:: WORKING DATA ::
--- START ---

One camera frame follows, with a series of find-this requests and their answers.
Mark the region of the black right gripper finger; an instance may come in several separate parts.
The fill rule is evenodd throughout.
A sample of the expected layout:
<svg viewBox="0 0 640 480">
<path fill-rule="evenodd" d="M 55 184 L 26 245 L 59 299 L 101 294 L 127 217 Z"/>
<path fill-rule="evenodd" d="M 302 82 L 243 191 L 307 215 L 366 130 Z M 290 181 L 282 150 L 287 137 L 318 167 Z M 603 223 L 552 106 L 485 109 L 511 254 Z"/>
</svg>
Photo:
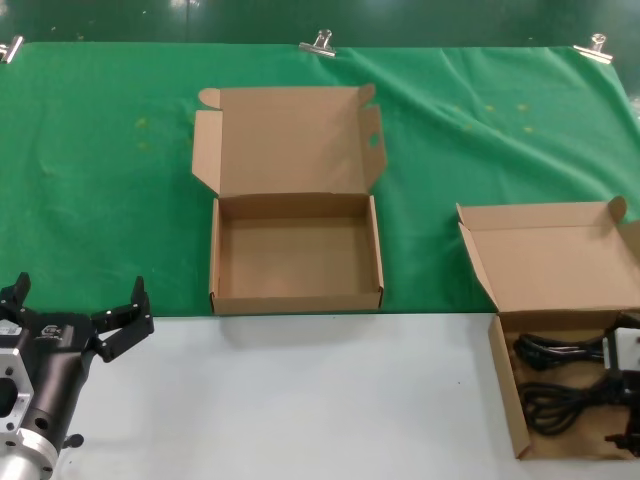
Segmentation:
<svg viewBox="0 0 640 480">
<path fill-rule="evenodd" d="M 618 449 L 628 450 L 631 454 L 640 453 L 639 419 L 630 418 L 626 430 L 621 434 L 608 435 L 607 442 L 612 442 Z"/>
</svg>

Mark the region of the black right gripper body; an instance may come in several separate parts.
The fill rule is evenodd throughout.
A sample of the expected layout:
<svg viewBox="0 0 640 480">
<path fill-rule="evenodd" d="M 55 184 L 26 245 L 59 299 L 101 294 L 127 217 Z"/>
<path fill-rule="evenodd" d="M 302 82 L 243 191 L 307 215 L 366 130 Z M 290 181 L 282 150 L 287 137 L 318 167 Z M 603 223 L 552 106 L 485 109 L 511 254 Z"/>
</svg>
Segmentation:
<svg viewBox="0 0 640 480">
<path fill-rule="evenodd" d="M 611 405 L 628 408 L 639 407 L 639 372 L 631 370 L 609 370 L 607 373 Z"/>
</svg>

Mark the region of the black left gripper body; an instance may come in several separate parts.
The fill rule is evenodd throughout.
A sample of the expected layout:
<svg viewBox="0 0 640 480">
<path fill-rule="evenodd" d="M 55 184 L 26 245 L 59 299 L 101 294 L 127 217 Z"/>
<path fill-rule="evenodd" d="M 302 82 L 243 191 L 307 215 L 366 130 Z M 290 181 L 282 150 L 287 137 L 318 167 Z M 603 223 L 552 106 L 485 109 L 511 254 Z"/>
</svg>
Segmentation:
<svg viewBox="0 0 640 480">
<path fill-rule="evenodd" d="M 88 378 L 96 330 L 87 315 L 58 312 L 31 316 L 28 331 L 34 395 L 22 427 L 61 451 Z"/>
</svg>

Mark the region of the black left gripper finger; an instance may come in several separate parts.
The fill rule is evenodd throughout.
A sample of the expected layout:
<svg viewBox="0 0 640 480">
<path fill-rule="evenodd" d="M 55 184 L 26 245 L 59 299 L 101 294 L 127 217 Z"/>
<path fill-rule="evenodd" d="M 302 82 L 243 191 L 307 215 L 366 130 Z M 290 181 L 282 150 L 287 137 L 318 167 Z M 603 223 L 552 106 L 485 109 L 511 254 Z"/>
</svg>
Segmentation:
<svg viewBox="0 0 640 480">
<path fill-rule="evenodd" d="M 16 325 L 31 325 L 33 313 L 24 306 L 31 289 L 27 272 L 21 272 L 14 284 L 1 289 L 1 319 Z"/>
<path fill-rule="evenodd" d="M 110 363 L 154 332 L 151 303 L 145 290 L 144 279 L 135 280 L 130 302 L 90 315 L 95 335 L 93 350 Z"/>
</svg>

--- END ---

:: WHAT IS NEEDED ::
How many lines of the entries contain the word "region"? Only the number is wanted.

:: EXPECTED OUTPUT ::
4